James Collinson (1825-1881)

Details
James Collinson (1825-1881)

Study of an old Lady

signed 'J. Collinson P.R.B.' and inscribed 'J. Collinson to his/P.R. Brother F.G. Stephens; pencil, black and white chalk on beige paper, corners cut
12¼ x 10 5/8in. (310 x 270mm.)
Provenance
Given by the artist to F.G. Stephens

Lot Essay

A drawing of considerable academic interest. Both Collinson and
F.G. Stephens were among the original seven members of the Pre-Raphaelite Brotherhood, founded in 1848. Collinson is perhaps chiefly remembered for having been briefly engaged to Christina Rossetti and for his on-and-off flirtation with Roman Catholicism, which caused him to resign from the P.R.B. in 1850. His most important Pre-Raphaelite work is The Renunciation of Queen Elizabeth of Hungary (1851; Johannesburg Art Gallery), but his paintings are rare and his drawings still rarer, for an account of his career, see Ronald Parkinson's article in Leslie Parris (ed.) Pre-Raphaelite Papers, 1984. F.G. Stephens abandoned painting for writing in the early 1850s, and for forty years was art critic of the Athenaeum.

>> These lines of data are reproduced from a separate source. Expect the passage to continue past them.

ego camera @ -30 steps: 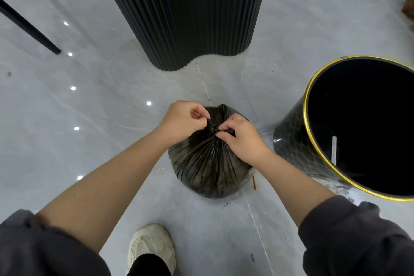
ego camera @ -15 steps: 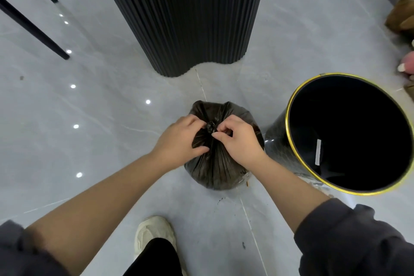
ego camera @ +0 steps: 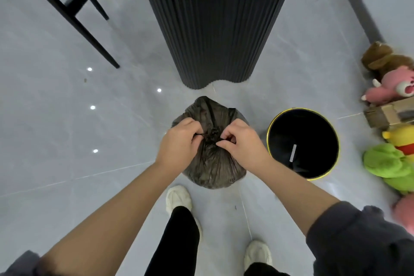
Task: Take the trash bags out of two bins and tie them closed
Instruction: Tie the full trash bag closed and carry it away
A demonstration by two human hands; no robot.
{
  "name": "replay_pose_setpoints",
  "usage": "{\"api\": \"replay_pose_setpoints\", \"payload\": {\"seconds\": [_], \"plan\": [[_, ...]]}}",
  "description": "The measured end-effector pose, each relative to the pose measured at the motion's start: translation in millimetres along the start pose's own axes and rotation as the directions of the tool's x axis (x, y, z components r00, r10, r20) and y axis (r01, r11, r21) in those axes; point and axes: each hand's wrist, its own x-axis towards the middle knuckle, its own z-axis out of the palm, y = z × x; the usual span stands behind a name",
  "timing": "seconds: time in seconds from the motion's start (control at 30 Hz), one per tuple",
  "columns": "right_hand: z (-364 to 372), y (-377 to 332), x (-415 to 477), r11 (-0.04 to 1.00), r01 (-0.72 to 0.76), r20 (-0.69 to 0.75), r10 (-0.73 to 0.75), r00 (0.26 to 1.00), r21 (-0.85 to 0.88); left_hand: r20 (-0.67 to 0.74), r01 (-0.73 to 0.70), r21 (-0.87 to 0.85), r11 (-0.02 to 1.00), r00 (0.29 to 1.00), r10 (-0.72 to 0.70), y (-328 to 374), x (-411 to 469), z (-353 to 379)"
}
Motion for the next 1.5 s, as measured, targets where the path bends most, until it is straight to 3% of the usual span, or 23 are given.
{"api": "replay_pose_setpoints", "payload": {"seconds": [0.17, 0.37, 0.6, 0.9, 1.5], "plan": [[-36, -89, -22, 0.995, 0.078, 0.056, -0.075, 0.996, -0.069, -0.045, 0.072, -0.026, 0.997, 0.996, -0.074, 34, -21, -91], [-40, -196, -26, 0.982, 0.126, 0.080, -0.116, 0.990, -0.140, -0.050, 0.135, -0.049, 0.990, 0.989, -0.137, 29, -44, -193], [18, -305, -17, 0.989, 0.079, 0.150, -0.060, 0.987, -0.127, -0.011, 0.234, -0.061, 0.970, 0.972, -0.235, -34, -78, -291], [84, -408, 48, 0.995, 0.074, 0.198, -0.060, 0.978, -0.067, -0.069, 0.370, -0.066, 0.927, 0.925, -0.375, -117, -78, -381], [126, -600, 296, 0.998, -0.010, 0.103, 0.003, 0.995, 0.069, -0.137, 0.470, -0.117, 0.875, 0.865, -0.483, -276, 99, -572]]}}
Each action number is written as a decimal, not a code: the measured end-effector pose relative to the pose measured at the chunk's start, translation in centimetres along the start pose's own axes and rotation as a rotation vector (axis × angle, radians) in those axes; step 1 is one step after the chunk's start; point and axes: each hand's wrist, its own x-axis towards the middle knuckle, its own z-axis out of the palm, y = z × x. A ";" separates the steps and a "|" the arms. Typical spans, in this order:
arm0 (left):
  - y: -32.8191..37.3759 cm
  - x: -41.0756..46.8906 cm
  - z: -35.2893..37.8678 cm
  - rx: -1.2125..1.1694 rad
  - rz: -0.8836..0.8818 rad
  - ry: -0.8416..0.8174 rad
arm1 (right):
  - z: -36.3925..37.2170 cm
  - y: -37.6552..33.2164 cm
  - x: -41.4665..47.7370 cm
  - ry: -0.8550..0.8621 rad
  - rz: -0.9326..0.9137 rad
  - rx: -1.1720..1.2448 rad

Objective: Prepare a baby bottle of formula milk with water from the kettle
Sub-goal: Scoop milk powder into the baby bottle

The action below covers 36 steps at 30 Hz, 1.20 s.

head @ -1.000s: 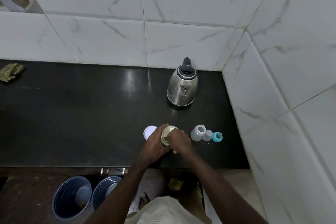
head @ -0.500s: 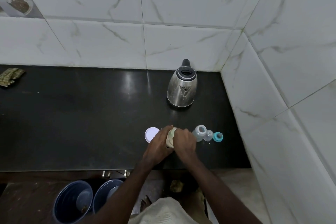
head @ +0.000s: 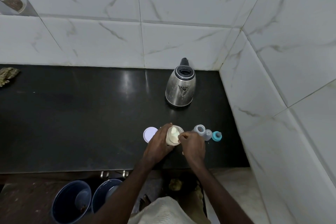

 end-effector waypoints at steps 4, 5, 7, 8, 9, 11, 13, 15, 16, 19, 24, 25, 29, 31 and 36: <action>0.9 0.0 -0.4 -0.040 0.014 0.058 | -0.8 0.4 -0.6 0.048 -0.056 -0.040; 1.3 -0.1 -0.6 -0.050 0.015 0.069 | -1.0 0.5 -0.7 0.062 -0.083 -0.082; 1.9 0.0 -0.9 -0.059 0.026 0.098 | -1.3 0.9 -1.1 0.074 -0.148 -0.205; 2.0 0.1 -1.0 -0.059 0.032 0.104 | -1.3 1.2 -1.2 0.069 -0.173 -0.250; 2.3 0.1 -1.1 -0.068 0.034 0.100 | -1.3 1.5 -1.4 0.063 -0.190 -0.272; 1.9 0.0 -1.0 -0.072 0.023 0.088 | -1.3 2.0 -1.6 0.058 -0.216 -0.298; 1.7 -0.1 -1.0 -0.055 0.017 0.077 | -1.2 2.5 -1.5 0.067 -0.244 -0.286; 1.6 -0.1 -0.9 -0.050 0.006 0.043 | -1.2 2.8 -1.4 0.083 -0.233 -0.211; 1.8 -0.1 -0.9 -0.063 0.022 0.047 | -1.2 2.9 -1.3 0.080 -0.227 -0.182; 2.1 -0.1 -0.7 -0.059 0.026 0.037 | -1.6 3.0 -1.2 0.029 -0.160 0.023; 2.0 0.1 -1.1 -0.078 0.003 0.082 | -2.5 3.0 -1.2 -0.079 0.093 0.444; 1.9 0.0 -1.1 -0.083 0.015 0.098 | -2.6 3.0 -1.3 -0.095 0.132 0.504; 1.7 -0.3 -0.9 -0.106 0.012 0.109 | -2.9 3.0 -1.5 -0.130 0.209 0.638; 1.5 -0.6 -0.6 -0.089 0.016 0.111 | -2.8 2.7 -1.1 -0.083 0.098 0.485; 0.7 -0.9 0.8 -0.017 0.051 0.079 | -1.4 -0.2 0.5 -0.073 -0.473 -0.476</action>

The present drawing must have been made and given to Stephens about the time the P.R.B. was founded, and certainly before Collinson's resignation. There was quite a lot of exchanging of drawings between the Brothers at this date; compare Millais' well-known drawing of Two Lovers by a Rose-Bush (1848; Birmingham), inscribed 'John E. Millais to his P.R.B. Brother Dante Gabriel Rossetti', or Holman Hunt's One Step to the Death-Bed (private collection; Hunt exh., 1969, no. 100, repr. in cat.) which dates from the same year and was also given to Rossetti.